No es una historia de amor entre dos hombres, como lo es, por ejemplo, la excepcional Brokeback Mountain. No es una historia de pasión juvenil, como lo es por ejemplo el Werther. Estos son los ingredientes necesarios para manufacturar el producto final: una historia sobre el final de la inocencia. El final de la inocencia: expresión que suele evocar los primeros devaneos eróticos. Error. A nadie le han privado nunca de inocencia alguna los placeres sensuales; más bien al contrario, los placeres sensuales remiten a un disfrute continuado, nos invitan a pensar en una existencia tersa y plácida. Los placeres terrenales son inaptos para descubrirnos la gran lección de la vida, que ya resume sin alharaca alguna el noble refranero castellano: quien más te quiere te hará llorar.

La inocencia se pierde cuando uno de nuestros semejantes, el semejante al que hemos franqueado la puerta de nuestros más íntimos sentimientos, al que hemos permitido que se enseñoree de nuestro corazón, ese semejante, ¡ese!, nos pega la puñalada trapera del abandono y la traición. De eso trata Llámame por tu nombre.

La película, de 2017, se basa en la novela homónima de André Aciman, que viera la luz en 2007. La novela relata la historia de los protagonistas a lo largo de veinte años, mientas que la película se centra en lo que sucediera en aquel verano. El verano de 1983. El verano tras el que Elio nunca volverá a ser la misma persona; será una persona menos esperanzada, menos entusiasta. En suma: menos inocente. En suma: peor.

(Vea la película antes de leer: se avecinan spoilers).

Elio, un adolescente de suma sensibilidad, políglota, con gusto por la lectura y el piano, pasa el verano en una casa del norte de Italia con sus padres. Hermosísima casa solariega, como hermosa es la luz de meloso color y textura de fruta tierna, como lo es el agua gélida de las pozas donde se baña con los amigos y los pueblecitos vecinos, Lombardía profunda. Y como hermosa es Marzia, la chica que ha quedado irreparablemente seducida por el carácter silente pero arrollador de Elio.

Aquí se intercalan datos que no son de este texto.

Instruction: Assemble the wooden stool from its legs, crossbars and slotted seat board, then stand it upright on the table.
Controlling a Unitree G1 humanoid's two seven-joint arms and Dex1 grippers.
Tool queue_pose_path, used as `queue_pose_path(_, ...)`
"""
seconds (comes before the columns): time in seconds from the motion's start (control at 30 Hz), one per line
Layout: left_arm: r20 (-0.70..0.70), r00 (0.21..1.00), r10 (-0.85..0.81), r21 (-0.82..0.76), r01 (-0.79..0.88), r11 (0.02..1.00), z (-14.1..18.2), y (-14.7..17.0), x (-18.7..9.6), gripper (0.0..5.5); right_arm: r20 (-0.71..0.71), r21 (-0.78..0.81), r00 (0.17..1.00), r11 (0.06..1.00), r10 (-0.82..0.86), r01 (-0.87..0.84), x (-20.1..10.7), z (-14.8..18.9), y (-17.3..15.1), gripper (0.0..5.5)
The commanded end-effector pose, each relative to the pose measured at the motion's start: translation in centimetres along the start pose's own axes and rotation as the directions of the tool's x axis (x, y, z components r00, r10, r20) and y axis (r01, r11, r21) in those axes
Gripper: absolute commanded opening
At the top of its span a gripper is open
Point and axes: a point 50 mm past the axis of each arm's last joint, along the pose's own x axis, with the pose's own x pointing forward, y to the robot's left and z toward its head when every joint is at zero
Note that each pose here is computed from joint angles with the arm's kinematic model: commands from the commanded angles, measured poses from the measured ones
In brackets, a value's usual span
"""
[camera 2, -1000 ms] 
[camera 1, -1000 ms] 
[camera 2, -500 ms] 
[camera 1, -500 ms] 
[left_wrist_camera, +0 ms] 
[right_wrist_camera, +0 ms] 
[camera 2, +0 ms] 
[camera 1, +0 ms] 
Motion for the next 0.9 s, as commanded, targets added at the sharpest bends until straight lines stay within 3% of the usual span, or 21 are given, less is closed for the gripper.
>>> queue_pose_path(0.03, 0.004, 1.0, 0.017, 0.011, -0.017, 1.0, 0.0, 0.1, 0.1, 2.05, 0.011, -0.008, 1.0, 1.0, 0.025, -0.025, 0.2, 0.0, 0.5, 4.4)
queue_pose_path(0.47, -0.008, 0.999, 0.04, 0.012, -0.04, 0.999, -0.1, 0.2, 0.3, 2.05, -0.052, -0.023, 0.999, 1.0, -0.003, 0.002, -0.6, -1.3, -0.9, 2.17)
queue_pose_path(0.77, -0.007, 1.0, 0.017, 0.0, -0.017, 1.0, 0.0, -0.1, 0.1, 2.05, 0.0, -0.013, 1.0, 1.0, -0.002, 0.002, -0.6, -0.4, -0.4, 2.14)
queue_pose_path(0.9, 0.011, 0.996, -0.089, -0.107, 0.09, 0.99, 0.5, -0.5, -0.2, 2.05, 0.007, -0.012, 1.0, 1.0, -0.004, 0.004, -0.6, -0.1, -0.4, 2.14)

En la casa recala Oliver, un ayudante del padre de Elio en las artes académicas de la arqueología. Un americano, judío como Elio, de belleza equiparable a las esculturas que cataloga. Salta la chispa entre el ayudante y el hijo; y salta a la vista de los padres de Elio, que, pura tolerancia, otorgan su nihil obstat. «Nos desprendemos de tanto para curarnos antes», le dirá más tarde su padre, «que a los treinta ya estamos en quiebra».

¿Y Marzia, la chica con la que Elio distrae el tiempo mientras llega el momento de encontrarse con el americano venerado? Víctima colateral del verano del 83.

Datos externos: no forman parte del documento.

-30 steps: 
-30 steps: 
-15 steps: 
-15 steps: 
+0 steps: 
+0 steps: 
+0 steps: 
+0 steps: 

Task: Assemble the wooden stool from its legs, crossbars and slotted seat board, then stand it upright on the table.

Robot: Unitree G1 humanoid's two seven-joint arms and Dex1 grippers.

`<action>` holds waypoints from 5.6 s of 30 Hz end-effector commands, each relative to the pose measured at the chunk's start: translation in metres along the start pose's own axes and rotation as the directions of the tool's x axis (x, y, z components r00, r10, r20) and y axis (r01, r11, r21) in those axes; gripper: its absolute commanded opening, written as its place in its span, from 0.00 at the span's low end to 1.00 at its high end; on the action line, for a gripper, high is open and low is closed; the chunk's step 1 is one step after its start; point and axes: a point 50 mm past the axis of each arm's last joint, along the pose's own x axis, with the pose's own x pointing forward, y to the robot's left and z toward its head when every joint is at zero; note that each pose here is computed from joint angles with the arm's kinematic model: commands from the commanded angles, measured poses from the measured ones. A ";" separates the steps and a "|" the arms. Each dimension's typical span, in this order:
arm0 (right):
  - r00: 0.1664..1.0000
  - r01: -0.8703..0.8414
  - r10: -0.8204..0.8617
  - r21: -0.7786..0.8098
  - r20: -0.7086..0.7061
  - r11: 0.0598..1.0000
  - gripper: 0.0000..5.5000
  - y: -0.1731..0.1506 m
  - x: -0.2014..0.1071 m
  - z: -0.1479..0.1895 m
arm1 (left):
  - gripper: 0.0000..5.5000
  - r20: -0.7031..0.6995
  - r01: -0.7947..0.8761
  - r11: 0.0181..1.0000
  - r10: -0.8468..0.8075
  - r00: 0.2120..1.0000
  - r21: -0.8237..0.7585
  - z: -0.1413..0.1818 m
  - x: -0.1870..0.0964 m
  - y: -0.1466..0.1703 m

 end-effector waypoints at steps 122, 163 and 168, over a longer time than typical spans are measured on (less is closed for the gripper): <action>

«Llámame por tu nombre y yo te llamaré por el mío», dice Oliver a su joven amado en una escena tierna como el pan recién horneado, entre sábanas y arrumacos. 'Oliver' susurra Oliver a Elio; 'Elio' ronronea Elio a Oliver.

Por supuesto que la inocencia puede malograrse por más dramáticas circunstancias que un desamor. También la literatura ha puesto el foco en esos casos donde se comete una infamia sobre un niño, una infamia de tal calibre que queda aniquilado todo candor infantil. Pienso en Mystic River, de Dennis Lehane, que Clint Eastwood llevó a la gran pantalla. A veces sucede que es el niño, más bien por accidente, el autor de la vileza; no importa: el evento conlleva también la cancelación automática de todo rastro de pueril ingenuidad. Pienso en Tres días y una vida, de Pierre Lemaitre.

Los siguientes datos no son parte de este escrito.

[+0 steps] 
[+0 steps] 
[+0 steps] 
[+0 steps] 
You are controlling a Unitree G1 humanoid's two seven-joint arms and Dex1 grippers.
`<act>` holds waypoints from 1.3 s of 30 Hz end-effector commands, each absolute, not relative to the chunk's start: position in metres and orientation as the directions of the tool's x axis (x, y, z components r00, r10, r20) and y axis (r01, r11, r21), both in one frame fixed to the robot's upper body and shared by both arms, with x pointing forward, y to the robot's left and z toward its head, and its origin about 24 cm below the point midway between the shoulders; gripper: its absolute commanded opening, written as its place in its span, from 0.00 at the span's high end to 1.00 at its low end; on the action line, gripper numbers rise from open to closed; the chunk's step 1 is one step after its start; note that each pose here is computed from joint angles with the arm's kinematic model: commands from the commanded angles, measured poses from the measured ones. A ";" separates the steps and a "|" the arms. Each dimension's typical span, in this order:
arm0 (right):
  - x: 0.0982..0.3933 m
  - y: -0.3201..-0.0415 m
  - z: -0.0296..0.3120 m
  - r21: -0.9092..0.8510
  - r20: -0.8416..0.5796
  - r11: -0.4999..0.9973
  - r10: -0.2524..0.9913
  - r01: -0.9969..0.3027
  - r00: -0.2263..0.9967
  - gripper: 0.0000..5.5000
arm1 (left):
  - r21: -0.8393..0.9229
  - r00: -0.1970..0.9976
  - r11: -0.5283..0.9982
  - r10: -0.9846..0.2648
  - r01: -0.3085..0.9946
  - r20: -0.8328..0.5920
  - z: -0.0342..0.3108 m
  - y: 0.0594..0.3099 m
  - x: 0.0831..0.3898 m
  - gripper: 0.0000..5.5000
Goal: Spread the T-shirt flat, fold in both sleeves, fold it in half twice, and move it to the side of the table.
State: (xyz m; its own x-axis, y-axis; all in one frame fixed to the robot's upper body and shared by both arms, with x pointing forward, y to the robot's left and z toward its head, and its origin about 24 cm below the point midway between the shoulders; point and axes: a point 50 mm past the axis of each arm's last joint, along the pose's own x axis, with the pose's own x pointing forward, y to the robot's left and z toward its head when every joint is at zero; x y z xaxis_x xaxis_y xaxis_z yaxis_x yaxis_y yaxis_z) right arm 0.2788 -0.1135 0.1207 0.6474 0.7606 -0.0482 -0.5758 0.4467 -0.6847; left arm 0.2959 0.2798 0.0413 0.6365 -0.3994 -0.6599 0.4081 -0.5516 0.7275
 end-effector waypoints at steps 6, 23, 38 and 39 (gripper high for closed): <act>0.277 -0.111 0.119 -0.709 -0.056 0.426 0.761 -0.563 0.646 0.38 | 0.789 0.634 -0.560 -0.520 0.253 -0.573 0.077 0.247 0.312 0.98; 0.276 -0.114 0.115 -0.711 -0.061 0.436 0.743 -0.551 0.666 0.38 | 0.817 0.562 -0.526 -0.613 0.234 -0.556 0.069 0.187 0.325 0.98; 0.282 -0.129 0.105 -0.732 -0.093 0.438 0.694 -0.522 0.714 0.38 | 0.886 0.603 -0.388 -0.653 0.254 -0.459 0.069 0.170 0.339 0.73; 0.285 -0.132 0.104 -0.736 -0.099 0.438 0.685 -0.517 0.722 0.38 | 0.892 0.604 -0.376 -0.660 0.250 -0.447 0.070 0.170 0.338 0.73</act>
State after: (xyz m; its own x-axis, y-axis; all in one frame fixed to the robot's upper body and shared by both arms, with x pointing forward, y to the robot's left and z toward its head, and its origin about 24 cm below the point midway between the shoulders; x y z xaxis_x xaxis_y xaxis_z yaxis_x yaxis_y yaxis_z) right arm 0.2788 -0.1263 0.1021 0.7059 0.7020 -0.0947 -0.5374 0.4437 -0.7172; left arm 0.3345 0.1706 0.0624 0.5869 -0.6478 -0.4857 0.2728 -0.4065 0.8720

Tales dramas, afortunadamente, conforman la excepción y no la regla; el auténtico rito de paso de la sociedad occidental viene dado por el primer revés sentimental. La puerta de entrada a la adustez de la vida adulta nos la proporciona ese primer gran batacazo afectivo. Como el que experimenta Elio cuando, meses después, recibe la llamada de Oliver, que trae un anuncio: en breve contraerá matrimonio. 'Elio', dice Elio desconsolado; 'Oliver', contesta Oliver.

Las últimas escenas de la película resultan de una melancolía conmovedora. Es tiempo de Hanukkah, la navidad judía, en la que la que cada día se enciende una nueva vela. A través del ventanal se atisba una nevada copiosa y frenética. Elio se acerca a la chimenea y su rostro recibe el calor acogedor y la luminosidad afectuosa de las llamas. Suena una música melosa y onírica. Llora. Algo irreparable se ha quebrado en su espíritu. La luz crepitante del fuego y la luz entrañable de los candiles simbolizan la luz interior que ha prendido en las entrañas del adolescente. La Hanukkah del 83 será la más dura de su vida. Ninguna otra le brindará un dolor semejante. Su vida será a partir de ahora una vida adulta. Sin sufrimiento tan agudo. Sin intensidad tan hermosa.